**TASK DESCRIPTION**. Word for word, repeat the data that follows. Do not include the pictures.

**INFORMATION SUPPLIED**.
┌──

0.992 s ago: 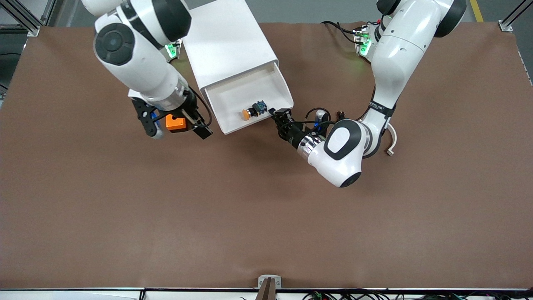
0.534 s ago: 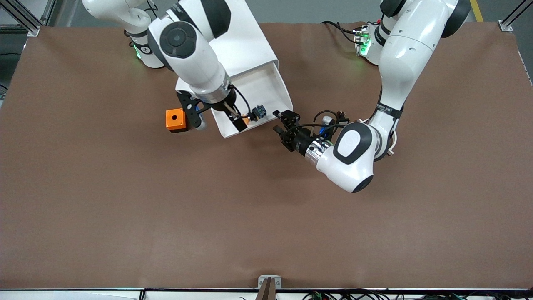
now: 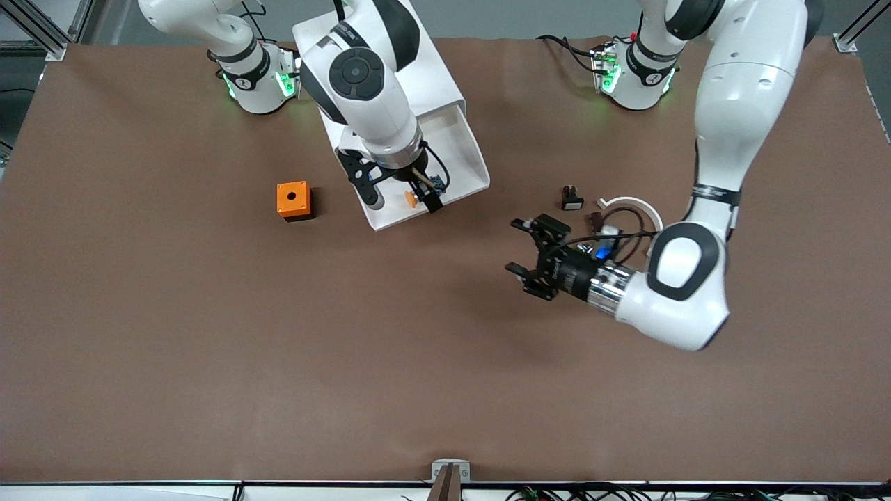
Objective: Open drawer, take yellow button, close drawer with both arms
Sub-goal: 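Grasp the orange-capped button in the drawer with the right gripper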
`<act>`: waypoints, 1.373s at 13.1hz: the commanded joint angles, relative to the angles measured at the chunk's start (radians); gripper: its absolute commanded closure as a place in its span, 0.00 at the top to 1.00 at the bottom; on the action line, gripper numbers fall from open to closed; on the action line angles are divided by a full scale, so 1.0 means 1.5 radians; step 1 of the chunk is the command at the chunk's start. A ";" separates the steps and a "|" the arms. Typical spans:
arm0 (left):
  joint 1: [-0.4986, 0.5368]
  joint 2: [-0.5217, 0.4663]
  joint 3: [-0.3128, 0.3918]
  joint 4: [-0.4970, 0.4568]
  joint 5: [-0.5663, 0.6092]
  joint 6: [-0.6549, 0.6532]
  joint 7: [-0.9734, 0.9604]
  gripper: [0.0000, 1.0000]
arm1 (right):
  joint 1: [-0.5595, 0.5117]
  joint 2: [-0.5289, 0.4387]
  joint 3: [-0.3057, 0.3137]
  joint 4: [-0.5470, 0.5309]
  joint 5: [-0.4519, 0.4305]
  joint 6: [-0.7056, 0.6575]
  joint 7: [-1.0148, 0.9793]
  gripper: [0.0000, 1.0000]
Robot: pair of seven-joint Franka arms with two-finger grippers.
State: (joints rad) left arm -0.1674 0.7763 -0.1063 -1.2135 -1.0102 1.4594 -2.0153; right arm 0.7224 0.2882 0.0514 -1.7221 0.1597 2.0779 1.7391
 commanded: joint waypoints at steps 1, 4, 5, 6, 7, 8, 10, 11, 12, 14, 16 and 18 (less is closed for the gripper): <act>0.028 -0.009 0.015 -0.003 0.036 -0.021 0.085 0.99 | 0.018 -0.011 -0.007 -0.033 -0.017 0.029 0.029 1.00; 0.028 -0.009 0.019 -0.002 0.126 -0.018 0.145 0.99 | 0.027 -0.011 -0.006 -0.034 -0.034 0.029 0.036 0.85; 0.028 -0.010 0.019 -0.003 0.143 -0.017 0.184 0.99 | 0.025 -0.010 -0.006 -0.034 -0.034 0.027 0.034 0.74; 0.028 -0.012 0.019 -0.003 0.168 -0.018 0.215 0.99 | 0.025 -0.011 -0.006 -0.034 -0.034 0.027 0.032 0.60; 0.026 -0.016 0.018 -0.003 0.208 -0.012 0.239 0.99 | 0.025 -0.011 -0.006 -0.034 -0.034 0.027 0.030 0.43; 0.022 -0.017 0.018 -0.002 0.239 -0.002 0.260 0.99 | 0.025 -0.012 -0.006 -0.033 -0.035 0.027 0.028 0.29; 0.016 -0.040 0.013 -0.002 0.309 0.045 0.298 0.99 | 0.023 -0.012 -0.006 -0.028 -0.048 0.025 0.025 0.08; 0.013 -0.045 0.011 -0.002 0.325 0.068 0.319 0.99 | 0.019 -0.013 -0.006 -0.024 -0.048 0.023 0.023 0.02; 0.008 -0.067 0.010 -0.004 0.365 0.068 0.357 0.99 | 0.015 -0.016 -0.007 -0.021 -0.048 0.020 0.022 0.00; -0.009 -0.076 0.009 -0.003 0.420 0.072 0.388 1.00 | -0.008 -0.021 -0.007 -0.004 -0.047 0.006 -0.003 0.00; -0.020 -0.100 0.008 -0.003 0.464 0.103 0.417 1.00 | -0.043 -0.021 -0.007 0.047 -0.042 -0.063 -0.049 0.00; -0.040 -0.117 0.006 -0.003 0.534 0.112 0.509 1.00 | -0.094 -0.028 -0.007 0.088 -0.040 -0.121 -0.123 0.00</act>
State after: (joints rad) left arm -0.2030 0.6377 -0.0994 -1.2004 -0.2852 1.6076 -1.3571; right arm 0.6548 0.2637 0.0295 -1.6482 0.0955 1.9787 1.6500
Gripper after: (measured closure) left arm 0.000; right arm 0.586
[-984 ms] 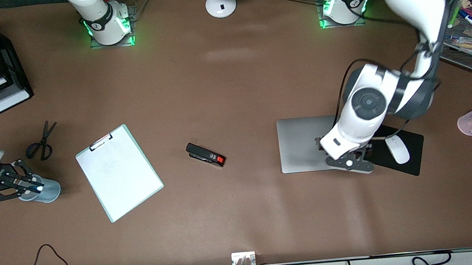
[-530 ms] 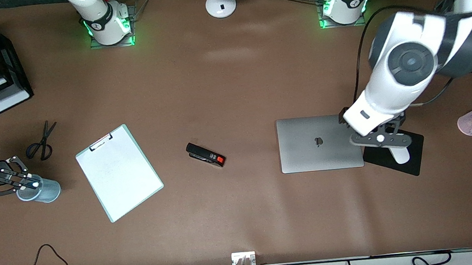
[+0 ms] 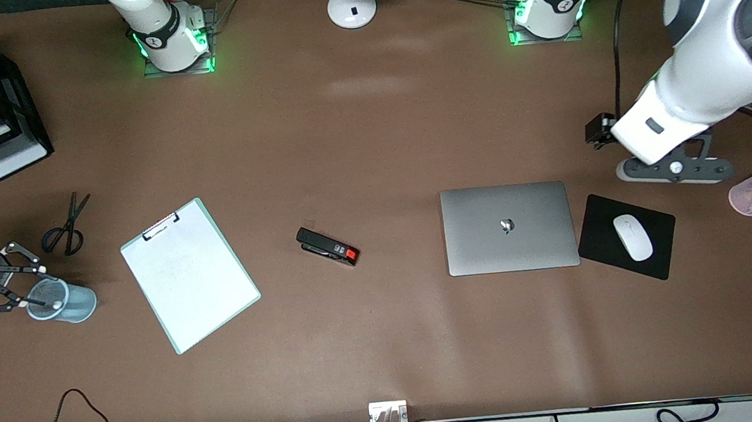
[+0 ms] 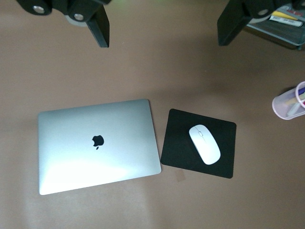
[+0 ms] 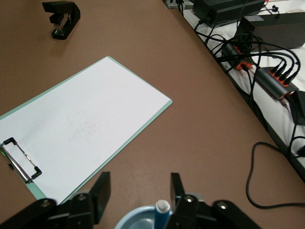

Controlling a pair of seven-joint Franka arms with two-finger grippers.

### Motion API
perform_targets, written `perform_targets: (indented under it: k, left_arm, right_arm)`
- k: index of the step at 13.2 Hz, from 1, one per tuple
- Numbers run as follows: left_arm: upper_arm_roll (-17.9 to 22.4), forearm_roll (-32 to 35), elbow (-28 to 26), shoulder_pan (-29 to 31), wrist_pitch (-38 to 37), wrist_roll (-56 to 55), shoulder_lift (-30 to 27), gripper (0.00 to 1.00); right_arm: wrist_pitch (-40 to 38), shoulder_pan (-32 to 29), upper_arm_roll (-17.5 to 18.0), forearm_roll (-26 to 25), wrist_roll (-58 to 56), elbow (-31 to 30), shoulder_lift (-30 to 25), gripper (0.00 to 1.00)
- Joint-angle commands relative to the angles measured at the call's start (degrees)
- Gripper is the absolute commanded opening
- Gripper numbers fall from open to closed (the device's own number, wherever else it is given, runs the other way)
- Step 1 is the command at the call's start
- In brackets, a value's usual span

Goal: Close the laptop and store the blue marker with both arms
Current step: 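Release the marker into the cup while the left gripper lifts off the laptop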

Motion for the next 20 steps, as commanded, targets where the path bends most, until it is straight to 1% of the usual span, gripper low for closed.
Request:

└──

**ANSWER BOX**.
0.992 s ago: 
0.534 s ago: 
now: 
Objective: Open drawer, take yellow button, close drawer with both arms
Sub-goal: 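Grasp the orange-capped button in the drawer with the right gripper
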`<act>`: waypoints, 1.373s at 13.1hz: the commanded joint angles, relative to the angles measured at the chunk's start (radians); gripper: its absolute commanded closure as a place in its span, 0.00 at the top to 1.00 at the bottom; on the action line, gripper numbers fall from open to closed; on the action line angles are divided by a full scale, so 1.0 means 1.5 radians; step 1 of the chunk is the command at the chunk's start. A ";" separates the steps and a "|" the arms. Typical spans:
arm0 (left):
  joint 1: [-0.4986, 0.5368]
  joint 2: [-0.5217, 0.4663]
  joint 3: [-0.3128, 0.3918]
  joint 4: [-0.4970, 0.4568]
  joint 5: [-0.5663, 0.6092]
  joint 6: [-0.6549, 0.6532]
  joint 7: [-0.9734, 0.9604]
  gripper: [0.0000, 1.0000]
arm1 (right):
  joint 1: [-0.5595, 0.5117]
  joint 2: [-0.5289, 0.4387]
  joint 3: [-0.3057, 0.3137]
  joint 4: [-0.5470, 0.5309]
  joint 5: [-0.4519, 0.4305]
  joint 6: [-0.7056, 0.6575]
  joint 7: [-1.0148, 0.9793]
  gripper: [0.0000, 1.0000]
Robot: pair of seven-joint Franka arms with two-finger grippers.
State: (joints rad) left arm -0.1674 0.7763 -0.1063 -1.2135 -1.0102 1.4594 -2.0153; right arm 0.7224 0.2882 0.0514 -1.7221 0.1597 2.0779 1.7391
 commanded: joint waypoints at steps 1, 4, 5, 6, 7, 8, 10, 11, 12, 14, 16 and 18 (less is closed for the gripper): <act>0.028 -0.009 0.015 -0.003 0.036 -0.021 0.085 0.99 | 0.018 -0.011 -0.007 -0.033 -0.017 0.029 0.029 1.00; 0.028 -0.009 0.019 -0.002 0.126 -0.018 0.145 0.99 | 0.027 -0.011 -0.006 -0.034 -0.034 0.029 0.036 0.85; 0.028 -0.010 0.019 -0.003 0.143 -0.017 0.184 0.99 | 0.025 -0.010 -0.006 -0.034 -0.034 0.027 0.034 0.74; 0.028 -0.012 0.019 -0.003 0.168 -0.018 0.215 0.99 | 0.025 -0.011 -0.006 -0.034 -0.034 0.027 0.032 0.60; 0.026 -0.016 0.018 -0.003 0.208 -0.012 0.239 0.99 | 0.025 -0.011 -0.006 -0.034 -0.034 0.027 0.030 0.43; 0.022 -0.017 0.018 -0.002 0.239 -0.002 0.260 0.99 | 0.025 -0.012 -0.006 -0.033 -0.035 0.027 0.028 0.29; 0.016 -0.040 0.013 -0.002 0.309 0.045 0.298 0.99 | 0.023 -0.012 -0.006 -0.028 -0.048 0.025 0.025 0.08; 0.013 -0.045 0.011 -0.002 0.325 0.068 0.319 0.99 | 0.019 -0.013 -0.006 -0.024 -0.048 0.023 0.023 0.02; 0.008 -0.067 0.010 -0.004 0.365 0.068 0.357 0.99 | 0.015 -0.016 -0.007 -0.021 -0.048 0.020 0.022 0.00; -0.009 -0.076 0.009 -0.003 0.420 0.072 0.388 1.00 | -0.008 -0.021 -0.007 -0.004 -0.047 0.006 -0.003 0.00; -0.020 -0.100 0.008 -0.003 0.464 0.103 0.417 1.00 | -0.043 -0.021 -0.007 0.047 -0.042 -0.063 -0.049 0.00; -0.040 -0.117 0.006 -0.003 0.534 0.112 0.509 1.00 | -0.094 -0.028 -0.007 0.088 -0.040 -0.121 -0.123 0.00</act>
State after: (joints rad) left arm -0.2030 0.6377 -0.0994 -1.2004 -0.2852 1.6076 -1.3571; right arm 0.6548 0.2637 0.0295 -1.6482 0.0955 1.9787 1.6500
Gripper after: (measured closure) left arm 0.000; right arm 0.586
[-984 ms] 
[-530 ms] 
[+0 ms] 
[+0 ms] 
[+0 ms] 

Controlling a pair of seven-joint Franka arms with two-finger grippers.

### Motion API
perform_targets, written `perform_targets: (indented under it: k, left_arm, right_arm)`
- k: index of the step at 13.2 Hz, from 1, one per tuple
- Numbers run as follows: left_arm: upper_arm_roll (-17.9 to 22.4), forearm_roll (-32 to 35), elbow (-28 to 26), shoulder_pan (-29 to 31), wrist_pitch (-38 to 37), wrist_roll (-56 to 55), shoulder_lift (-30 to 27), gripper (0.00 to 1.00); right_arm: wrist_pitch (-40 to 38), shoulder_pan (-32 to 29), upper_arm_roll (-17.5 to 18.0), forearm_roll (-26 to 25), wrist_roll (-58 to 56), elbow (-31 to 30), shoulder_lift (-30 to 25), gripper (0.00 to 1.00)
- Joint-angle commands relative to the angles measured at the call's start (degrees)
- Gripper is the absolute commanded opening
- Gripper numbers fall from open to closed (the device's own number, wherever else it is given, runs the other way)
- Step 1 is the command at the call's start
- In brackets, a value's usual span

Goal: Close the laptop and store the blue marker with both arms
Current step: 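Release the marker into the cup while the left gripper lifts off the laptop
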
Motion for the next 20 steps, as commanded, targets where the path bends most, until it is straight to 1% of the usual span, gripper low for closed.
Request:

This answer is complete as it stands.